Bab 2 Lamaran

1.1K 151 43
                                    

Mohon maaf jika selama cerita ini berjalan akan banyak mengandung unsur kekerasan atau kalimat-kalimat kasar, pembaca dimohon untuk mengerti, ambil sisi positifnya dan sisi negatifnya tolong dijadikan pelajaran saja :), jangan lupa bintang dan kolom komentarnya ya, terima kasih. 

Happy reading :)

***

"HAH! HAH! HAH!"

Giana berjongkok dengan ritme napas yang tidak beraturan, jantungnya sudah ingin meledak. Merutuki diri sendiri, kenapa juga dia menerima tantangan dari Daffa untuk berlari mengelilingi stadion GBK. Sial! Giana terpancing karena tadi sempat diremehkan oleh Daffa.

"Minum dulu." Daffa menyodorkan satu botol air mineral ke hadapan Giana.

Melirik tajam laki-laki dihadapannya, Giana menegakkan tubuh, dengan wajah masih datar Giana berjalan meninggalkan Daffa. Langkahnya mendekati salah satu stand yang membagi-bagikan air minum gratis. Pantang bagi Giana menerima pemberian Daffa, lebih baik dia tidak minum.

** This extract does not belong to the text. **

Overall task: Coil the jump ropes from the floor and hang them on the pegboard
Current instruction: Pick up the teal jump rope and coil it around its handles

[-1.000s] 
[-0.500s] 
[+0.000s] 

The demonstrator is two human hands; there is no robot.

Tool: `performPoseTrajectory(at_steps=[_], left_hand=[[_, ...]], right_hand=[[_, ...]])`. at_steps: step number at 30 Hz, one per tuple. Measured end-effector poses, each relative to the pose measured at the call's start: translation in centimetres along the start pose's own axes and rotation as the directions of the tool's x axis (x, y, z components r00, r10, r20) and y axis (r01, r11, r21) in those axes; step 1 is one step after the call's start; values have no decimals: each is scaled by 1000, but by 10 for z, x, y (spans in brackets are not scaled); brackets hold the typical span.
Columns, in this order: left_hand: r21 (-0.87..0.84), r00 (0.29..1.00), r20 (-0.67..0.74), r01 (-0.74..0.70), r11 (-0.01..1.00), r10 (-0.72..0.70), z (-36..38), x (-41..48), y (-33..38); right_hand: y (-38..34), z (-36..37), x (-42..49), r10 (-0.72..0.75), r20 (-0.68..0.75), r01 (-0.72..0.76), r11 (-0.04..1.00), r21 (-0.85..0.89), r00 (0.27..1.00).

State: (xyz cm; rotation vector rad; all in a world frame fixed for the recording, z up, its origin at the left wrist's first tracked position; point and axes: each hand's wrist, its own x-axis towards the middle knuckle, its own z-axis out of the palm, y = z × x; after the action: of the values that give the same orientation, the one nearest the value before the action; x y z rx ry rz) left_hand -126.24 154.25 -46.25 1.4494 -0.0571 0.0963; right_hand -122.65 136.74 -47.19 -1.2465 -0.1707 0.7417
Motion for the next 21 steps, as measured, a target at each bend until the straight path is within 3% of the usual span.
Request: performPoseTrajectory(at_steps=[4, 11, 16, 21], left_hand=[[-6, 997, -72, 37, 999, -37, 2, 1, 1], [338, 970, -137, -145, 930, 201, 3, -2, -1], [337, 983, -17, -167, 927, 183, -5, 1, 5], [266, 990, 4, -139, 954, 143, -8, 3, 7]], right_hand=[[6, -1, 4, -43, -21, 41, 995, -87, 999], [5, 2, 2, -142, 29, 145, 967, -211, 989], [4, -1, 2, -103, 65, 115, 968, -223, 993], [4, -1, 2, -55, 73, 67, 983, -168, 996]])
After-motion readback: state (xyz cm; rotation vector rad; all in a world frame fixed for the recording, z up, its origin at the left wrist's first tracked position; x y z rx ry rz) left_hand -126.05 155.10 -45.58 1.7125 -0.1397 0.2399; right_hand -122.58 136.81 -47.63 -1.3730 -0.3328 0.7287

Satu botol air minum yang Giana dapatkan langsung tandas, tenggorokannya benar-benar kering. Lari dua putaran mengelilingi GBK cukup membuat tubuh Giana mengeluarkan banyak keringat.

"Jadi membeli bubur?" tanya Daffa menghampiri Giana yang masih berdiri dengan kondisi masih menenangkan detak jantung.

Giana menatap tajam Daffa, laki-laki ini tidak lelah kah? Sejak tadi Giana memperlakukan Daffa tidak baik, bahkan tak jarang mengeluarkan kata umpatan. Giana katakan jika Daffa ini sinting! Iblis sinting yang tengah mengerecoki hidupnya.

"Gue alergi bubur."

Daffa justru tersenyum, dia menganggukkan kepala. "Kalau begitu gado-gado?" Kembali memberikan penawaran.

Fuck! Giana ingin meledak rasanya. Didekat Daffa membuat tingkat emosinya berada dipuncak.

"Miskin lo? Gado-gado? Yang bener aja," ucap Giana remeh, menatap Daffa dari bawah sampai atas, menelisik penampilan laki-laki itu. "Keliatan sih miskinnya."

Giana melangkah pergi setelah mengatakan hal yang amat sangat menyakitkan jika didengar oleh orang lain, tapi kali ini sayang sekali, kalimat pedas Giana tidak berarti karena yang mendengar kalimatnya adalah Daffa. Laki-laki itu bukannya marah, justru terkekeh karena dikatai miskin.

Memutar tubuh, mencoba menyusul Giana yang sudah agak menjauh. Katakan saja Daffa gila, iya dia real crazy boy. Sudah dikata-katai, masih saja tersenyum, masih saja mengejar Giana, apa tidak gila namanya. Oh tidak! Bukan gila, tapi sinting.

"Saya mau ajak makan steak tapi tidak cocok dimakan pagi-pagi, sarapan itu butuhnya nutrisi yang bisa membuat tubuh kuat," ucap Daffa setelah berhasil menyamakan langkah dengan Giana, melirik perempuan disampingnya.

Come on! Daffa lihat perempuan disamping kamu, wajahnya masih datar, tidak berubah ekspresi sama sekali. Mimik datar Giana sangat jelas terlihat enggan merespon Daffa dan itu adalah fakta. Bagi Giana, semua yang berhubungan dengan Daffa harus dia jauhi, laki-laki itu hanya akan membawa petaka dan kesialan.

"Jadi bagaimana Gi? Bubur, gado-gado, ketoprak? Atau steak?" tanya Daffa, dia masih berusaha.

Tap.

Giana menghentikan langkah, memutar tubuh agar berhadapan dengan Daffa.

"Gue bingung, lo gak ngerti nama menjauh? Atau otak lo goblok sampai gak ngerti maksud kalimat gue semalam?" Emosi, Giana benar-benar sudah tidak tahan.

"Dan saya sudah katakan bukan, saya tidak akan menyerah," sambut Daffa.

Kedua kelopak mata Giana memejam, mencoba mengatur emosi agar tidak meledak, ini ditempat umum. Giana masih sadar diri untuk tidak mempermalukan diri dihadapan banyak orang dengan marah-marah tidak jelas.